Eggnog is one of the most calorie-dense beverages you’ll encounter during the holidays. A standard half-cup serving of store-bought eggnog contains roughly 180 to 200 calories, 8 to 10 grams of fat, and about 20 grams of sugar. That’s a small pour, barely enough to fill a juice glass, and most people drink considerably more than that in a sitting.
What’s Actually in a Glass of Eggnog
The calorie count in eggnog comes from a triple hit of cream, egg yolks, and sugar. A single half-cup serving delivers around 5 grams of saturated fat. To put that in perspective, the American Heart Association recommends no more than 13 grams of saturated fat per day on a 2,000-calorie diet. One modest glass of eggnog can eat up nearly 40% of that limit before you’ve touched any food.
The sugar content is similarly concentrated. A half-cup serving typically contains 20 or more grams of added sugar. The World Health Organization recommends keeping added sugar below 25 grams per day for optimal health benefits. A single serving of eggnog gets you uncomfortably close to that ceiling, and a full 8-ounce glass blows right past it.
Most people don’t measure their eggnog with a measuring cup. A typical drinking glass holds 8 to 12 ounces, which means a casual pour is two to three servings. That turns a “180-calorie drink” into 360 to 540 calories, with 10 to 15 grams of saturated fat and 40 to 60 grams of sugar.
How Alcohol Makes It Worse
Spiking eggnog with bourbon, rum, or brandy adds roughly 65 calories per ounce. A standard 1.5-ounce shot brings an extra 100 calories of pure alcohol energy, with no nutritional value attached. A generous glass of spiked eggnog can easily cross 500 calories, putting it in the range of a full meal.
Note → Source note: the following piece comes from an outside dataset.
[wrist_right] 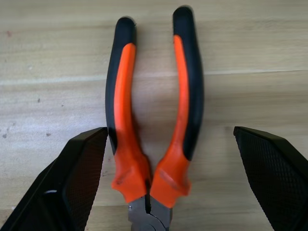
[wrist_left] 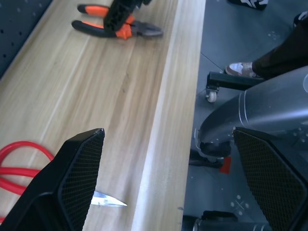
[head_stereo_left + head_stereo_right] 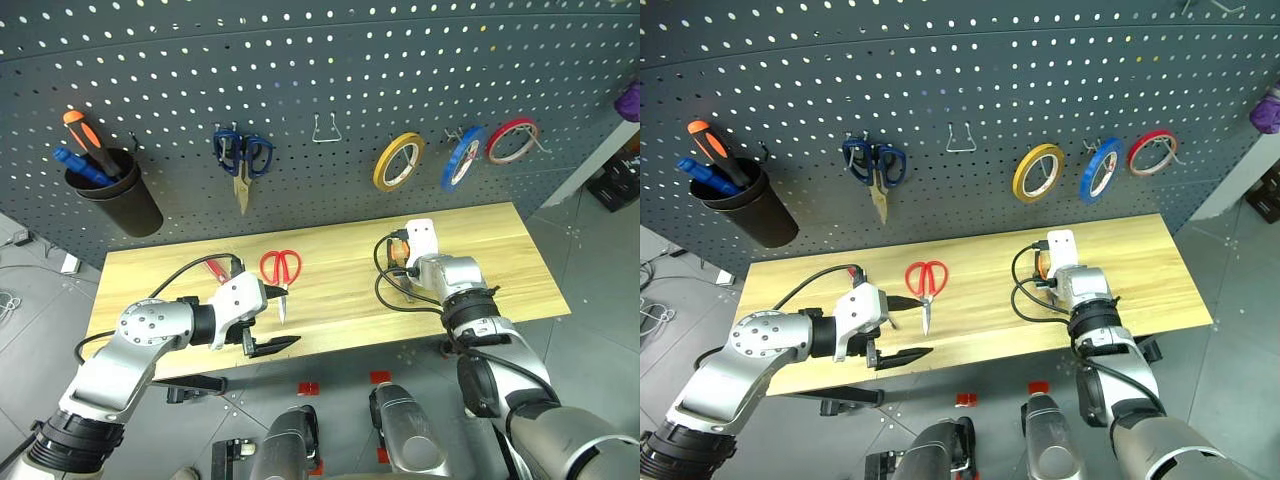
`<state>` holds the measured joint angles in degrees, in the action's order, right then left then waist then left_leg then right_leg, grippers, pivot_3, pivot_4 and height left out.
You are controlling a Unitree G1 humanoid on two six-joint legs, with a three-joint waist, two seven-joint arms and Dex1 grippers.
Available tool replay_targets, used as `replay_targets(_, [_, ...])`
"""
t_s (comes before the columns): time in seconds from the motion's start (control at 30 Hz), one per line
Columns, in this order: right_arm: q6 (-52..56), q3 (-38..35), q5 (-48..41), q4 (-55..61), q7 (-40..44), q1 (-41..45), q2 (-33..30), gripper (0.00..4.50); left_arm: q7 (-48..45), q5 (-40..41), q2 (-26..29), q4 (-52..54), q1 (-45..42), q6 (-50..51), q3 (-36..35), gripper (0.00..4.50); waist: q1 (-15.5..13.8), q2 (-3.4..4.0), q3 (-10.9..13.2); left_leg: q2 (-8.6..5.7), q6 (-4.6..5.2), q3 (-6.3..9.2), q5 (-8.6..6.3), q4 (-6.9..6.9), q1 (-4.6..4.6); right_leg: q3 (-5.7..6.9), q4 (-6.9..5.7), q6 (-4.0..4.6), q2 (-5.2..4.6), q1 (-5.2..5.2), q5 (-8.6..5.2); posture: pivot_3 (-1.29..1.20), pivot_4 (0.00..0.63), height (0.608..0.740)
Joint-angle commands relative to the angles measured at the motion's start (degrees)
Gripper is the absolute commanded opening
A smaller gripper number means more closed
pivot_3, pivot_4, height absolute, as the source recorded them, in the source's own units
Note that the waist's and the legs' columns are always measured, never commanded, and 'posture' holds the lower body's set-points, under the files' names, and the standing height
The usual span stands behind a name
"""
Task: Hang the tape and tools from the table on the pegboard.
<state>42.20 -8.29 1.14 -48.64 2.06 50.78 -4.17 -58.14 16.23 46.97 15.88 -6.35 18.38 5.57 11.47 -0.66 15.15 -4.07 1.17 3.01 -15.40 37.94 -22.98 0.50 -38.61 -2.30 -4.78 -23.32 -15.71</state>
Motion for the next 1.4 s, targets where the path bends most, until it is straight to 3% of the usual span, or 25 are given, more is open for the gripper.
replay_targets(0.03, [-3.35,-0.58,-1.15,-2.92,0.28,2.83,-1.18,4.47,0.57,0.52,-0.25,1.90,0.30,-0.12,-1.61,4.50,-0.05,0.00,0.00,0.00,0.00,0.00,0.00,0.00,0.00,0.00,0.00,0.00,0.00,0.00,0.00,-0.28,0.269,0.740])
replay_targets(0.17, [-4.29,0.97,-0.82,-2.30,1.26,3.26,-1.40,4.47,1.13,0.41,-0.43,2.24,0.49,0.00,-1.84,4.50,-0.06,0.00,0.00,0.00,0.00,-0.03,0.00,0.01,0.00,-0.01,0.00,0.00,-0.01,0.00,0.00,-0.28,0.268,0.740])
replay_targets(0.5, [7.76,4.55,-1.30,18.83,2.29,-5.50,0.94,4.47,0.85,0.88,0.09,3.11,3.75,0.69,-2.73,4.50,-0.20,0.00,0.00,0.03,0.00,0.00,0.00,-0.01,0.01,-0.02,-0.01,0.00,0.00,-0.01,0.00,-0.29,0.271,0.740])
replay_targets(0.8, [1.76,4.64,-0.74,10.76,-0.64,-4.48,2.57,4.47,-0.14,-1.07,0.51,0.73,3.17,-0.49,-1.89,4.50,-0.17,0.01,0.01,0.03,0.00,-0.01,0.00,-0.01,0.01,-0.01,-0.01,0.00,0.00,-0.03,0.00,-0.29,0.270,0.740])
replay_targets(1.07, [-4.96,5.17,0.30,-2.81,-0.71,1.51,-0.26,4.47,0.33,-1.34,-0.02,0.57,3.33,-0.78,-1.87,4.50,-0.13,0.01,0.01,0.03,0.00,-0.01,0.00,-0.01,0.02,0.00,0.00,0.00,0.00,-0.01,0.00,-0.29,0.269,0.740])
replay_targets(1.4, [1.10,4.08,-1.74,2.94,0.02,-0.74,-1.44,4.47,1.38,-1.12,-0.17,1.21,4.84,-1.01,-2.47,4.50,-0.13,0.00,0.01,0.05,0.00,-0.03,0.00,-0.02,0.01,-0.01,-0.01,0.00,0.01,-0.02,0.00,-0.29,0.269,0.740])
Alcohol also lowers inhibitions around eating, which means a few glasses of spiked eggnog at a holiday party often come alongside appetizers, cookies, and other high-calorie foods. The eggnog itself doesn’t make you hungrier, but the alcohol in it can.
Why Liquid Calories Hit Differently
One reason eggnog is particularly fattening is that your body doesn’t register liquid calories the same way it registers solid food. Research published in the American Journal of Clinical Nutrition found that calories consumed in liquid form have weak satiety properties and trigger poor energy compensation compared to solid calories. In plain terms, drinking 400 calories of eggnog won’t make you eat 400 fewer calories at dinner. You’ll likely eat roughly the same amount of food regardless.
The same research found that reducing liquid calorie intake by just 100 calories per day was associated with about half a pound of weight loss over six months, and that cutting liquid calories had a stronger effect on weight loss than cutting the same number of solid calories. This makes sense: your body’s hunger signals respond more strongly to chewing and digesting solid food than to swallowing a drink, no matter how rich that drink is.
How Eggnog Compares to Other Holiday Drinks
Eggnog stands out even among indulgent seasonal beverages. An eggnog latte made with whole milk and sugar runs around 450 calories, while a pumpkin spice latte with the same additions lands closer to 200. On the carbohydrate side, eggnog lattes pack roughly 53 grams compared to 25 grams for a pumpkin spice latte. Hot chocolate, another holiday staple, typically falls in the 190 to 250 calorie range per cup. Eggnog consistently tops the list.
The difference comes down to ingredients. Most seasonal drinks are flavored milk or coffee. Eggnog starts with a base of heavy cream and egg yolks, which are far more calorie-dense than milk alone.
Lighter Ways to Drink It
If you enjoy eggnog and don’t want to skip it entirely, portion size is the most effective lever you have. Pouring a half-cup into a small glass rather than filling a tumbler cuts the damage in half or more. Treating it like a dessert rather than a casual drink reframes how much feels appropriate.
Light or reduced-fat versions sold in most grocery stores shave off 30 to 50 calories per serving by swapping some cream for low-fat milk. They won’t taste identical, but the difference is less noticeable when the eggnog is spiced well. Plant-based eggnogs made from oat, almond, or coconut milk tend to run 50 to 100 calories per half-cup, though the texture is thinner and the flavor profile leans more toward spiced vanilla than traditional eggnog.
Skipping the alcohol saves another 65 to 100 calories per glass and removes the appetite-loosening effect that makes the rest of the holiday spread harder to resist. If you do add spirits, measure the pour rather than free-pouring, which almost always results in more than you intend.